The new Broad-Based BEE Codes of Good Practice for business would be gazetted this Friday, the Department of Trade and Industry confirmed at the conclusion of its broad-based BEE summit in Joburg last Friday.
This comes almost a year since amendments to the Broad-Based BEE Act and new draft codes were first put out for public comment, which drew much criticism. One of the most notable issues was that it called for companies not to benefit from BEE points through corporate social investments into charities that might have white beneficiaries.
Following the outcry the proposal was scrapped, but the business sector will be keenly looking out for the changes in the new BEE codes.
Brigitte Brun, chief operations officer of Durban-based BEE verification agency AQRate KZN, said the new BEE codes needed to be issued and then thoroughly examined and reviewed, before she could comment in detail.
“I think these new codes, linked with the amendments to the Broad-based BEE Act, will introduce a very different empowerment ethos. The devil will be in the detail, so we are waiting to see what it says,” she said, adding that, based on the information released at the summit, the elements of ownership, skills development and supplier and enterprise development would be priority requirements in the new empowerment laws.
Failure to comply would result in a reduction of one level on the BEE scorecard. There was expected to be a 12-month transitional period for the roll-out of the new requirements.

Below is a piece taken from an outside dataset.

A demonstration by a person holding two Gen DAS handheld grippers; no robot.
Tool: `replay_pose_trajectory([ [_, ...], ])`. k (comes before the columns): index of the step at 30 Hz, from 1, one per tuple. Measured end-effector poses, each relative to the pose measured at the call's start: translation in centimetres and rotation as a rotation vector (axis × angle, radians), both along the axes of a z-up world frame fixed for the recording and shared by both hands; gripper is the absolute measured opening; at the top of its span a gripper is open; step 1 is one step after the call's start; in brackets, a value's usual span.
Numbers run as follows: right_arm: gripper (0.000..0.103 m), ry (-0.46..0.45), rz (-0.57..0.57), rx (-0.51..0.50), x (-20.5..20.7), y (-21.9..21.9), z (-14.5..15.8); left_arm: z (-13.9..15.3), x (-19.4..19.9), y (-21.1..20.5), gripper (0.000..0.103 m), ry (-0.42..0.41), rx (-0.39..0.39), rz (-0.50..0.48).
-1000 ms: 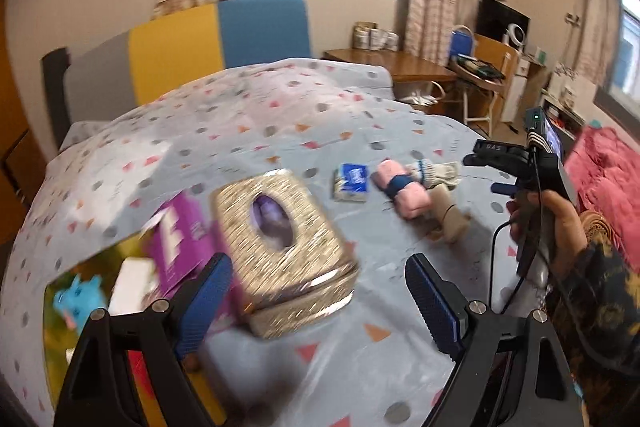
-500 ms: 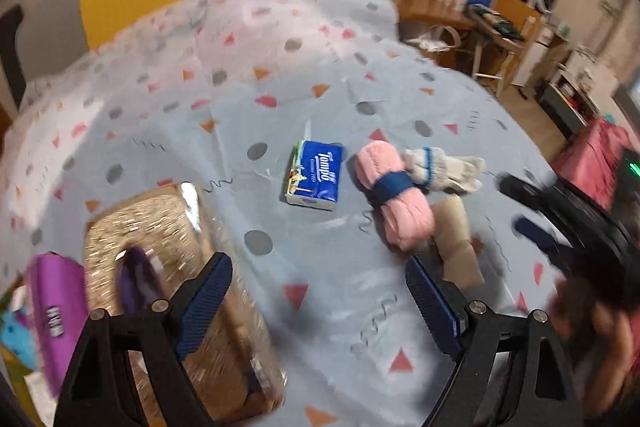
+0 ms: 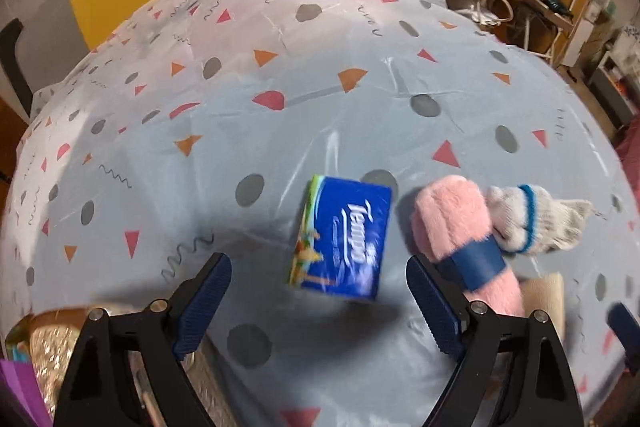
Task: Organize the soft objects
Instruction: 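Grasp the blue Tempo tissue pack with the left tool, then carry the Tempo pack to the gold tray while the right tool grasps the pink sock and white glove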
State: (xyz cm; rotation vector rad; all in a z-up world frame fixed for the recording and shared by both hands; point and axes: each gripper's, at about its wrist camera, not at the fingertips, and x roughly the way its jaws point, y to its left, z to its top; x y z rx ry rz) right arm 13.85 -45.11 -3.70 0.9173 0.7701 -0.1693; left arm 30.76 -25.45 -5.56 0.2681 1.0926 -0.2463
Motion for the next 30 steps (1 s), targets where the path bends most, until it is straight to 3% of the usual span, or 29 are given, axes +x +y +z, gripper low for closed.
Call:
replay_pose_trajectory([
  [3,0.077,-0.007,0.003,0.018,0.0,-0.1,-0.1,-1.3,1.1,-0.8,0.088,0.001,0.045,-0.026],
  [6,0.077,-0.008,0.007,0.025,0.0,0.0,-0.2,-2.5,2.0,-1.2,0.071,0.015,0.056,-0.045],
  [7,0.077,-0.008,0.009,0.026,0.0,0.0,-0.2,-2.9,2.2,-1.4,0.055,0.024,0.062,-0.046],
  [8,0.077,-0.006,0.009,0.027,0.0,0.0,-0.2,-3.3,2.3,-1.5,0.053,0.038,0.066,-0.049],
  [18,0.077,0.022,-0.027,0.047,-0.2,-0.7,-1.1,0.0,-1.8,0.1,0.052,0.066,-0.095,-0.079],
  [22,0.077,0.047,-0.043,0.042,-0.2,-0.9,-1.4,2.6,-3.5,0.2,0.052,0.022,-0.122,-0.123],
  [30,0.077,0.134,0.005,-0.024,0.8,0.2,-2.1,7.7,-3.0,3.8,0.052,-0.044,-0.208,-0.049],
])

Wade van Rooyen, managing director of Grant Thornton Verification Services, said: “The draft codes which we’ve reviewed had provisions which were really onerous and they had the potential to seriously challenge companies if they had been passed into law in their previous forms. However, the summit highlighted that the previously harsh provisions have been diluted.”

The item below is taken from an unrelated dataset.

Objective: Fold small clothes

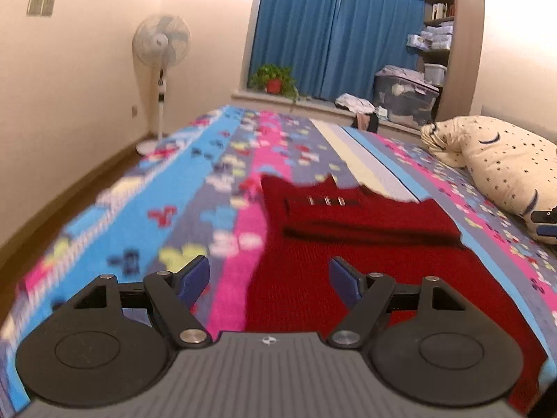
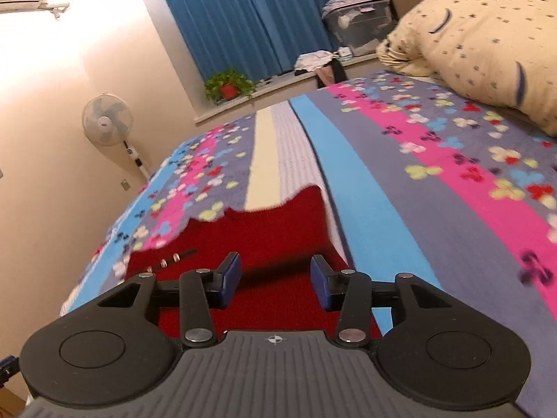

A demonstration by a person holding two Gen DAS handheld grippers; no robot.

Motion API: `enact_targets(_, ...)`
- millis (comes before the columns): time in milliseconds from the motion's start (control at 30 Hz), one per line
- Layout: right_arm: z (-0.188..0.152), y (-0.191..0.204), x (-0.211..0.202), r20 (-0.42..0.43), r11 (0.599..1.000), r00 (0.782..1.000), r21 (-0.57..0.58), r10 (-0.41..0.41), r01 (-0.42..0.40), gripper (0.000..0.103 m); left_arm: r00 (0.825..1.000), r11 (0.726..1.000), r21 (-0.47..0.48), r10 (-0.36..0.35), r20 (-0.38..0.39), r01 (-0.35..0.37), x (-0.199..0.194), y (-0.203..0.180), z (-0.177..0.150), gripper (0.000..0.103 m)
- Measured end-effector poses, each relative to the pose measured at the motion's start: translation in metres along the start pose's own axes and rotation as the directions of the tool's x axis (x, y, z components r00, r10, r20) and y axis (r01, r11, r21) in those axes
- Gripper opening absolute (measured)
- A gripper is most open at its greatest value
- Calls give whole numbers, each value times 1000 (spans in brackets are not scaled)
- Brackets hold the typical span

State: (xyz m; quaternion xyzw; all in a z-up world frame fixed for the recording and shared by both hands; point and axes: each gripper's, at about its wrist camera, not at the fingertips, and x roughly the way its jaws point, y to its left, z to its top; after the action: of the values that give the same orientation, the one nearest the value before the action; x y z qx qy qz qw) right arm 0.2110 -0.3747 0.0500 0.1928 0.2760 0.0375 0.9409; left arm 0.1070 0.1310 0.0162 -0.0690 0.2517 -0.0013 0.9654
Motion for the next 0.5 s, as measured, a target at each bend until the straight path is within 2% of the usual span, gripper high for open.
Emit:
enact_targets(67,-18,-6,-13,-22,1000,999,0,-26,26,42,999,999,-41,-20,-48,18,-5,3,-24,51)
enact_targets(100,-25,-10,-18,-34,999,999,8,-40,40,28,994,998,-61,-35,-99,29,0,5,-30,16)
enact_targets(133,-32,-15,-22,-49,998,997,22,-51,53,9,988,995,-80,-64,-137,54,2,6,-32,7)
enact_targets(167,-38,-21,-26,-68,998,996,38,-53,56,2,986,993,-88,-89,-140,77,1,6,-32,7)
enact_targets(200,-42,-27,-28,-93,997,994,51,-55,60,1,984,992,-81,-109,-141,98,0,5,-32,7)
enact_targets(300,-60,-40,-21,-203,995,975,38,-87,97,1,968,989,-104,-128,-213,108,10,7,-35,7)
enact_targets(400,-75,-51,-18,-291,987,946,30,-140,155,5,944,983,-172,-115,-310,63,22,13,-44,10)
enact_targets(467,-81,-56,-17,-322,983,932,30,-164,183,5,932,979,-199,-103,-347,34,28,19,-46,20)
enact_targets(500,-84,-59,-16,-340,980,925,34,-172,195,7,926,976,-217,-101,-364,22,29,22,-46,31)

He said this meant that the new BEE codes would be less onerous for businesses than originally anticipated.
Among the changes set to be implemented, small businesses and enterprises would be exempt from paying thousands of rand to acquire B-BBEE verification certificates.
“At the summit it was announced that the Exempt Micro Enterprise (EME) threshold increased from a maximum of R5 million to R10m turnover a year. This is good news because it gives the smaller enterprises a further competitive advantage,” said Van Rooyen.
“It was also announced that 100 percent black-owned EMEs will automatically receive a level 1 recognition and EMEs which are 51 percent black owned will automatically receive a level 2 recognition. This is an excellent incentive and we applaud the Department of Trade and Industry for making these significant amendments,” he said.
However, he said there was “cause for concern” in relation to concessions for Qualifying Small Enterprises (QSE). Van Rooyen said despite the QSE threshold being moved from a maximum of R35m to a much higher amount of R50m, there was still not enough clarity for this important segment of business.
Andrew Layman, chief executive of the Durban Chamber of Commerce and Industry, said: “We had quite a number of serious concerns about the originally proposed changes some time ago and will be very interested in the contents of the new codes.”